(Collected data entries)
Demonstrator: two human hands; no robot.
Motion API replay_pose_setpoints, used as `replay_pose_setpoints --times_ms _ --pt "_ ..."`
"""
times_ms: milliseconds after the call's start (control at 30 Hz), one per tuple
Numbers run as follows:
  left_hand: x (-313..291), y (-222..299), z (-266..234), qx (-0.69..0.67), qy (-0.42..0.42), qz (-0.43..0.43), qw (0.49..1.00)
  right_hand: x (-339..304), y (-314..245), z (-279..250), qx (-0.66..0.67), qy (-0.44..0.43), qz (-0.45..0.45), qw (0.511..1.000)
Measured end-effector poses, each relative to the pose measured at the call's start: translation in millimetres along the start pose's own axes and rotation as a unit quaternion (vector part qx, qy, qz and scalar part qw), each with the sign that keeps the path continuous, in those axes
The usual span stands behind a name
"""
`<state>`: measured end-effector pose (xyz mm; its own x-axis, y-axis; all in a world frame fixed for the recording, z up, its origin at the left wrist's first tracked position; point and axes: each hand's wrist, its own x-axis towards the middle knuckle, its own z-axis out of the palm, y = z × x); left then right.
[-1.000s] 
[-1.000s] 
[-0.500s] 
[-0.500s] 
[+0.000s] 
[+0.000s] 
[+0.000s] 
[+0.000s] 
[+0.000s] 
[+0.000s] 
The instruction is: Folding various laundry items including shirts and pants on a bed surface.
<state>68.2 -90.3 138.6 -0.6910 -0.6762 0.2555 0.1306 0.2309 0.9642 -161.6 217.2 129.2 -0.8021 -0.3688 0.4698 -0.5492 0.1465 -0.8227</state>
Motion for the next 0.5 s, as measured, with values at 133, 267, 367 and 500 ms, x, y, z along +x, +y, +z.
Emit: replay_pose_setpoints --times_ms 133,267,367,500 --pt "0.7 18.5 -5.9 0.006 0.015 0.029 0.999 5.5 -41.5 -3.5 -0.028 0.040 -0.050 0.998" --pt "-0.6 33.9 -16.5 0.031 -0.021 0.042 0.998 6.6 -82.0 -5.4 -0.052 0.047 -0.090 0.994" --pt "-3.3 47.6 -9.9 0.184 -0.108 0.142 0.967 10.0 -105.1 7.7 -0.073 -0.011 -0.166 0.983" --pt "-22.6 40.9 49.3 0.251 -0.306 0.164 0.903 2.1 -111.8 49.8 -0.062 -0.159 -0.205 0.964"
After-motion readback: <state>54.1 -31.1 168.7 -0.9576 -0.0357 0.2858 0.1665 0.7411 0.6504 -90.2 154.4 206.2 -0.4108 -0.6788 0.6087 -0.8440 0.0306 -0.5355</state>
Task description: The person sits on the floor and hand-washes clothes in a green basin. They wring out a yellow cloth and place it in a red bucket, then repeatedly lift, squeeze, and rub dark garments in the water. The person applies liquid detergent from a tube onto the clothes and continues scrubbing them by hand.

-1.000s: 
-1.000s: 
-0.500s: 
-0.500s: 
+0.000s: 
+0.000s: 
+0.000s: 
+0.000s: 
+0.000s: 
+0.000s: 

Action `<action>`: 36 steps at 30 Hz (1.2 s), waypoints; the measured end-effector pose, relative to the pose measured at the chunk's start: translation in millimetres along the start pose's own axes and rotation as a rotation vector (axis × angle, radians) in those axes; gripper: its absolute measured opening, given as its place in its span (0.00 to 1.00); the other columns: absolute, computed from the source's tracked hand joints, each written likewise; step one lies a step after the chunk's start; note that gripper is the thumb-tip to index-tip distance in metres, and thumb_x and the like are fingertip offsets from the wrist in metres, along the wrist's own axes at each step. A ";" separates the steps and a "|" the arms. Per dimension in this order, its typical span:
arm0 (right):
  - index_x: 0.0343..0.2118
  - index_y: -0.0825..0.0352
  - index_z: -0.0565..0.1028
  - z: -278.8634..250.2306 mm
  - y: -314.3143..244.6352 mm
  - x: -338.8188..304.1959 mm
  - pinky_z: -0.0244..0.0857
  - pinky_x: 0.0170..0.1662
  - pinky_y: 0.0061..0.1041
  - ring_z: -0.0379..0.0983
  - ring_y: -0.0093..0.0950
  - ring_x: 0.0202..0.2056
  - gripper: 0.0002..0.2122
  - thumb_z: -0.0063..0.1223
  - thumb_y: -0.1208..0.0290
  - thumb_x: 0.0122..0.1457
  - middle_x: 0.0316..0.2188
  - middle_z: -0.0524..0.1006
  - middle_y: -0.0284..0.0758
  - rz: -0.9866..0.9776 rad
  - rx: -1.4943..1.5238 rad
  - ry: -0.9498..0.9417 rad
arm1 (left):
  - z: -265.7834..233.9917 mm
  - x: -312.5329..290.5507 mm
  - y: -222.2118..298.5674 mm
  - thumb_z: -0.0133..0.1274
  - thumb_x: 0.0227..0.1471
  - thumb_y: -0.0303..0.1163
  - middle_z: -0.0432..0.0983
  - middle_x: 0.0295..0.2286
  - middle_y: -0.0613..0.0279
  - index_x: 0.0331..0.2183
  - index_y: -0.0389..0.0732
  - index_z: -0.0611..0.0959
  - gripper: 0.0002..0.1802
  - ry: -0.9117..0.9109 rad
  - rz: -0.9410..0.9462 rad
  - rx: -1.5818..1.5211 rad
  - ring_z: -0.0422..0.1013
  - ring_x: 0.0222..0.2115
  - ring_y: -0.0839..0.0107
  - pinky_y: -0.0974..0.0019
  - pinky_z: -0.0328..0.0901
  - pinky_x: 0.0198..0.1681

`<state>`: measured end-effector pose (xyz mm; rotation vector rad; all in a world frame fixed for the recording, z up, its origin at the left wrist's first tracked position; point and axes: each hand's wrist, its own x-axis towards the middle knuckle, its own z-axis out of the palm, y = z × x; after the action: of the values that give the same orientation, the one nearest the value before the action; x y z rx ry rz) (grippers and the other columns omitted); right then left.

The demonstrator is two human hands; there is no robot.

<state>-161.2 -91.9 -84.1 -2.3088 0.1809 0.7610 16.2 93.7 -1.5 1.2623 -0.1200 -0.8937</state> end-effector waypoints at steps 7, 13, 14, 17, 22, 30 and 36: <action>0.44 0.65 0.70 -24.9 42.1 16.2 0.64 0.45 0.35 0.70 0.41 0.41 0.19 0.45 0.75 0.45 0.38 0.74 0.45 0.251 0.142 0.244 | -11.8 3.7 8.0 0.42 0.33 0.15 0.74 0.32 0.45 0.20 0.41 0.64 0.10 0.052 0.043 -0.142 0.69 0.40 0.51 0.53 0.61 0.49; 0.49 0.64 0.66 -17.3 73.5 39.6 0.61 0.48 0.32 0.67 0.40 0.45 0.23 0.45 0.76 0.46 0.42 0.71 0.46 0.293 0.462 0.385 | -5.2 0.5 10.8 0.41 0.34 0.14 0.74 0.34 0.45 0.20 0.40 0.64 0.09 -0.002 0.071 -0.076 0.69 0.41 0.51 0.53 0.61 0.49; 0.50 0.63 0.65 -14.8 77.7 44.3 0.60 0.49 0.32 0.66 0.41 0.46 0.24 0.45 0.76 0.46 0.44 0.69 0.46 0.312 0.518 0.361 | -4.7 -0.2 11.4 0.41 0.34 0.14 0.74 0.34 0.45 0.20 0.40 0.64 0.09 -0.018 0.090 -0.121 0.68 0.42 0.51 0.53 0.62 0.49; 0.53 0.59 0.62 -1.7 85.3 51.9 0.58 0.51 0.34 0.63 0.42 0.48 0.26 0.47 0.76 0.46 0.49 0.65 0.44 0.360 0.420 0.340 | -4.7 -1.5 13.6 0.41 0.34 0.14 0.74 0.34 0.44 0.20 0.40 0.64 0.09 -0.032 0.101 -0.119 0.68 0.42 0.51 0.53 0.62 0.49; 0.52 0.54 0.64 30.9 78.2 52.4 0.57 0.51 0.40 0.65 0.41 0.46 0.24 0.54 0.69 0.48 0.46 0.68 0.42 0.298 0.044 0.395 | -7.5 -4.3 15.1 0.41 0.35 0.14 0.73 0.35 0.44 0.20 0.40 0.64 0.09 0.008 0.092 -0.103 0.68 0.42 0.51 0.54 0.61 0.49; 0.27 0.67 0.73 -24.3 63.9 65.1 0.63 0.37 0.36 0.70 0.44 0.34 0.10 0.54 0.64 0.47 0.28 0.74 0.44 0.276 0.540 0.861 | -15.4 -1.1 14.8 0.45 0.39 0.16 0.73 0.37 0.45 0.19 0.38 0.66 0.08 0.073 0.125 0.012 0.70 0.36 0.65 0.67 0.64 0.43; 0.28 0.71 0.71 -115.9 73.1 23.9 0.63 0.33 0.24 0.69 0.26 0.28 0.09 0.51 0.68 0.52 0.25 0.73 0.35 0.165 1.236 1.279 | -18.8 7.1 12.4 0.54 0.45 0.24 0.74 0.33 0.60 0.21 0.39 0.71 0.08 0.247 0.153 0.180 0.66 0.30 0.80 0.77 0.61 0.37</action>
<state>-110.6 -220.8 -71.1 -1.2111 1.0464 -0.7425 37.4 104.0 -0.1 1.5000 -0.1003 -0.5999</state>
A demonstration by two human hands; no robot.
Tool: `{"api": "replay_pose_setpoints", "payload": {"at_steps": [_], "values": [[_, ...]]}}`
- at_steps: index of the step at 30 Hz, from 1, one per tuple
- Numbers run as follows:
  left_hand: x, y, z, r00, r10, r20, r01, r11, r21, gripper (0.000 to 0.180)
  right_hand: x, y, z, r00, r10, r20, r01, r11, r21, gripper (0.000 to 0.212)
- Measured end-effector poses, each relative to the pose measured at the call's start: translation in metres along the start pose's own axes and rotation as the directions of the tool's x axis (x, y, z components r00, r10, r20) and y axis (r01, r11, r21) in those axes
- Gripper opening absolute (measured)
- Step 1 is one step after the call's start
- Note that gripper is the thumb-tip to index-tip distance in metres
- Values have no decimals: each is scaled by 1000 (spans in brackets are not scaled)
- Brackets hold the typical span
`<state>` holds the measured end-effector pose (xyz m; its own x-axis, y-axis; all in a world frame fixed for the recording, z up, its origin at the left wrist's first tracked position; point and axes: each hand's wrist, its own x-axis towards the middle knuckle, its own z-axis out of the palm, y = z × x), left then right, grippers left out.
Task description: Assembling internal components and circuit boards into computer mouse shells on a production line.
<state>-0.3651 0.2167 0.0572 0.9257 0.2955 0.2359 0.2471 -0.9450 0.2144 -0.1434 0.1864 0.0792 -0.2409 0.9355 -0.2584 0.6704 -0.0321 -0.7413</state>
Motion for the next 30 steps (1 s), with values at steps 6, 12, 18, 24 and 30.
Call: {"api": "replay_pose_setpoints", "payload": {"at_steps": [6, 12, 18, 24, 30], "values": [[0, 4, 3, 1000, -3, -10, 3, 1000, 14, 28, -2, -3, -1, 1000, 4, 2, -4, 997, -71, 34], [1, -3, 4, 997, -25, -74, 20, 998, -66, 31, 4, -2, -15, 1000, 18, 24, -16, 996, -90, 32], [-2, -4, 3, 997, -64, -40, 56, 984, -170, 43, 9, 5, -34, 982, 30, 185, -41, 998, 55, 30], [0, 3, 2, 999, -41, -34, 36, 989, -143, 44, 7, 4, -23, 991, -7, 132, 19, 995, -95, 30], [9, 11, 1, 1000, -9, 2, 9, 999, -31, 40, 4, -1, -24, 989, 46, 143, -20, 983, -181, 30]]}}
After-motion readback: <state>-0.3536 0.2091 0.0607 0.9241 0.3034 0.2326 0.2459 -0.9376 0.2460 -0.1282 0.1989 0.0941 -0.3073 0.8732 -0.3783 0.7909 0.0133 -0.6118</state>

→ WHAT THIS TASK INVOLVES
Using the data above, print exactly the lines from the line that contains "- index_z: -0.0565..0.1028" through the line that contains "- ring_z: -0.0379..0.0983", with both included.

→ TASK SOLUTION
  - index_z: -0.0565..0.1028
  - z: -278.8634..250.2306 mm
  - y: -314.3143..244.6352 mm
  - x: -338.8188..304.1959 mm
  - pinky_z: -0.0244..0.0857
  - pinky_x: 0.0170..0.1662
  - pinky_y: 0.0061..0.1041
  - ring_z: -0.0379..0.0983

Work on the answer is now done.